* What you are asked to do *
Strip the pictures, then copy the remaining data exactly as it stands.

* Exercise data *
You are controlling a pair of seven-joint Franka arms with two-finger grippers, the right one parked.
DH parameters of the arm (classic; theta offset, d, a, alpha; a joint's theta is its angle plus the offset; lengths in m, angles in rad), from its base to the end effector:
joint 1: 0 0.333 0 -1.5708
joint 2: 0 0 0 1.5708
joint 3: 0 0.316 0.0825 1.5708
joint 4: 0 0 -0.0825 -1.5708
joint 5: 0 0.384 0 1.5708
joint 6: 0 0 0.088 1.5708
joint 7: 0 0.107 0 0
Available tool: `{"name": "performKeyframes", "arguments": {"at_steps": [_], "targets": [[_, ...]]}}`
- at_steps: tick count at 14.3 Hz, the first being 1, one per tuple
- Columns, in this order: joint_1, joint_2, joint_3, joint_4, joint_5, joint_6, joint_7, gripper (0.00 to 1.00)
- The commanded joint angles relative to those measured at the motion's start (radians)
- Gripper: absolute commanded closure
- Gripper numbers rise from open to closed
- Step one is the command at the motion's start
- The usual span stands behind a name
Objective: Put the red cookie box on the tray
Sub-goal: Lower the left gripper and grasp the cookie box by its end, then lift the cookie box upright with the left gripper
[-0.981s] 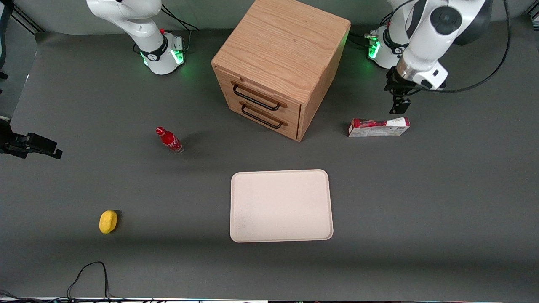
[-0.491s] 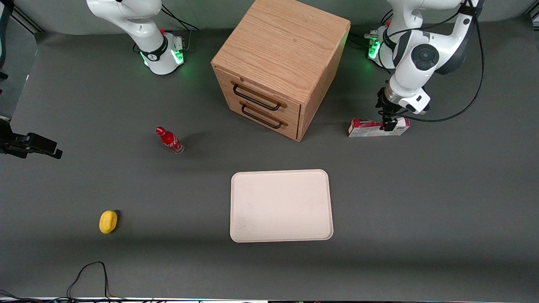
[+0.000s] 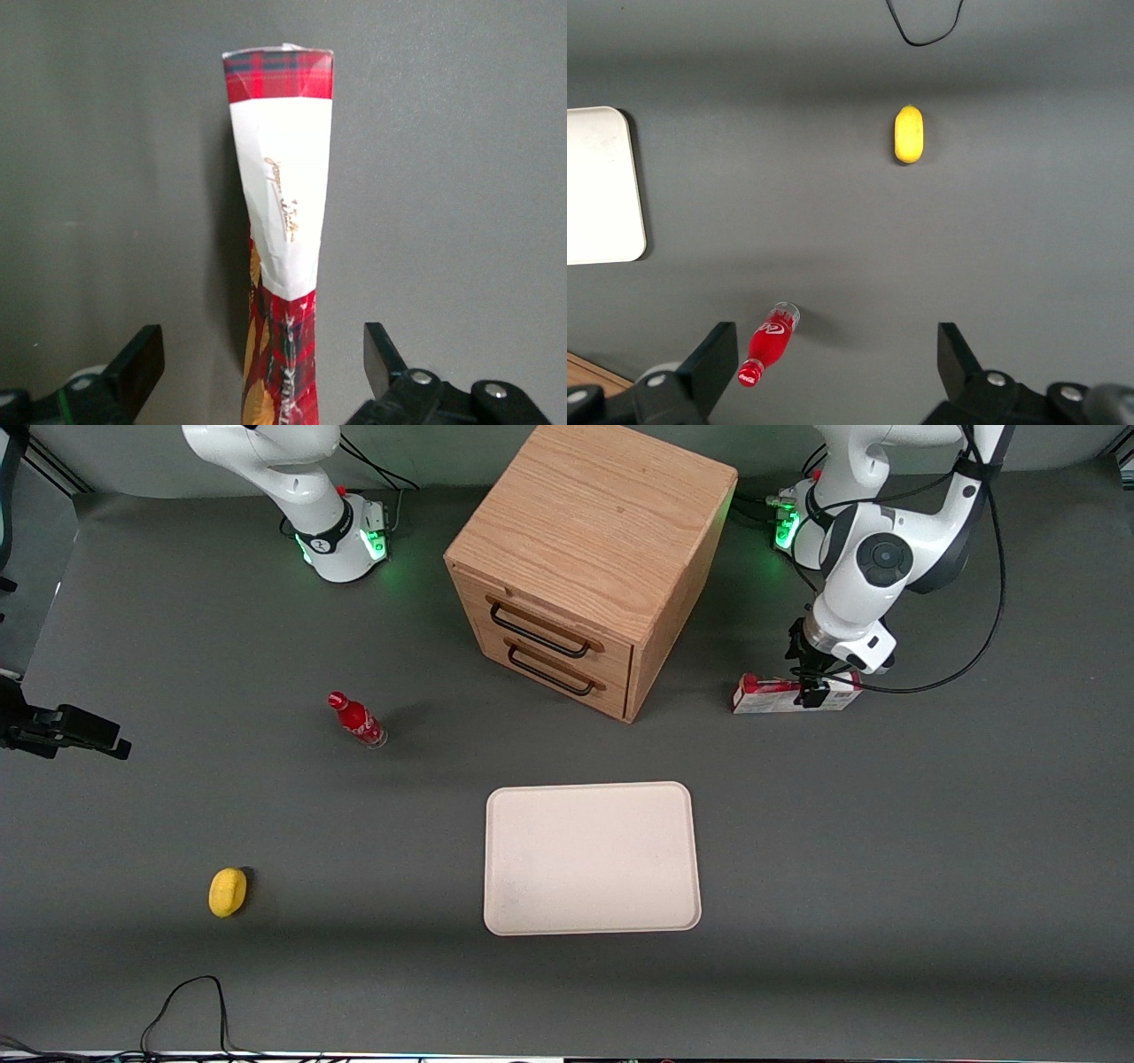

* Final answer *
You are controlling a pair of seven-joint Franka arms with two-finger grippers, the right one parked.
DH parameters of the arm (classic; theta offset, d, a, alpha; a joint's theta is its angle plus the offset; lengths in m, angles in rad), from its base to the end effector:
joint 1: 0 0.333 0 -1.5708
joint 2: 0 0 0 1.5708
joint 3: 0 0.316 0.0825 1.5708
joint 4: 0 0 -0.0825 -1.5708
joint 5: 0 0.384 0 1.5708
joint 6: 0 0 0.088 1.5708
joint 7: 0 0.107 0 0
Available tool: `{"name": "performKeyframes", "arguments": {"at_steps": [_], "targets": [[_, ...]]}}`
- at_steps: tick count at 14.3 Hz, the first being 1, one per tuple
- Columns, in this order: joint_1, joint_2, joint_3, joint_4, joint_5, joint_6, joint_7, gripper (0.00 to 1.00)
- The commanded joint angles relative to those measured at the motion's start (radians)
- Gripper: absolute commanded closure
- Gripper numbers rise from open to closed
- Step one is the command at the motion's start
- The usual span stands behind a name
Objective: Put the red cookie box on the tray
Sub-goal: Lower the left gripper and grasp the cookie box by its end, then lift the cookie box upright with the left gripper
[-0.981s] 
[-0.491s] 
[+0.000s] 

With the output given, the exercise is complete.